Talvez, numa nova tentativa...
Mas foi justo com essa obra mamute de 1947,
que versa sobre a teimosia humana em se entender como gente depois da Segunda
Guerra, que Auden cunhou o que nos define hoje. Vivemos uma era da ansiedade
continuada, pandêmica, agarrados ao que éramos sem saber se resta tempo para
mudar. Num dos versos mais cativantes do poema, o personagem Quant diz que o
mundo também precisaria de um bom banho , além de uma semana de descanso, para
se recuperar do que fazemos com ele.
Vivemos aos sobressaltos, alternando espasmos de assombro com as catástrofes da hora. Sequer temos tempo para digerir as várias dores, coletivas ou privadas, que a todo momento disputam nossa atenção. A ansiedade surda, pesada e pegajosa que dá poucos sinais de se dissolver sozinha ora nos coloca em alerta máximo à espera de um Godot, ora nos prostra em estado de sonambulismo cívico para poder digerir o que passou. Isso não é viver, convenhamos.
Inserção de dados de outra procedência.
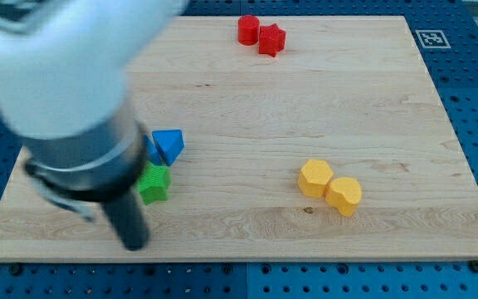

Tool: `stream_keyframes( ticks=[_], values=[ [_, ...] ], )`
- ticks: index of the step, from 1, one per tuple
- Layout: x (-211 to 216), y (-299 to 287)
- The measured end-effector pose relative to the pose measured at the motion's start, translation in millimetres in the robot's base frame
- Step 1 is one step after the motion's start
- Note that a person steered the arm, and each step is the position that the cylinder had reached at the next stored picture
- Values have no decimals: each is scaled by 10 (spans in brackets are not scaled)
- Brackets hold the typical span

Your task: Separate the blue blocks from the green blocks

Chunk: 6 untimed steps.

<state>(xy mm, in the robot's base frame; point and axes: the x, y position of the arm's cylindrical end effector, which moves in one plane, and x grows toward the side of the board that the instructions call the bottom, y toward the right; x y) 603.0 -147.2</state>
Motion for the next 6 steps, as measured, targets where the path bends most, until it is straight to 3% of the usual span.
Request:
stream_keyframes(
  ticks=[1, 4, 6],
  values=[
    [-359, -249],
    [-803, -249],
    [-803, 276]
  ],
)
Merece admiração irrestrita quem consegue
manter o foco e não se dispersa com o jorrar ininterrupto de notícias que se
empilham e nos tapam a visão. Foi muito impactante assistir ao recente
descarrego emocional do coordenador da Agência Humanitária e Ajuda Emergencial
da ONU, Martin Griffiths, durante entrevista concedida ao site Democracy Now.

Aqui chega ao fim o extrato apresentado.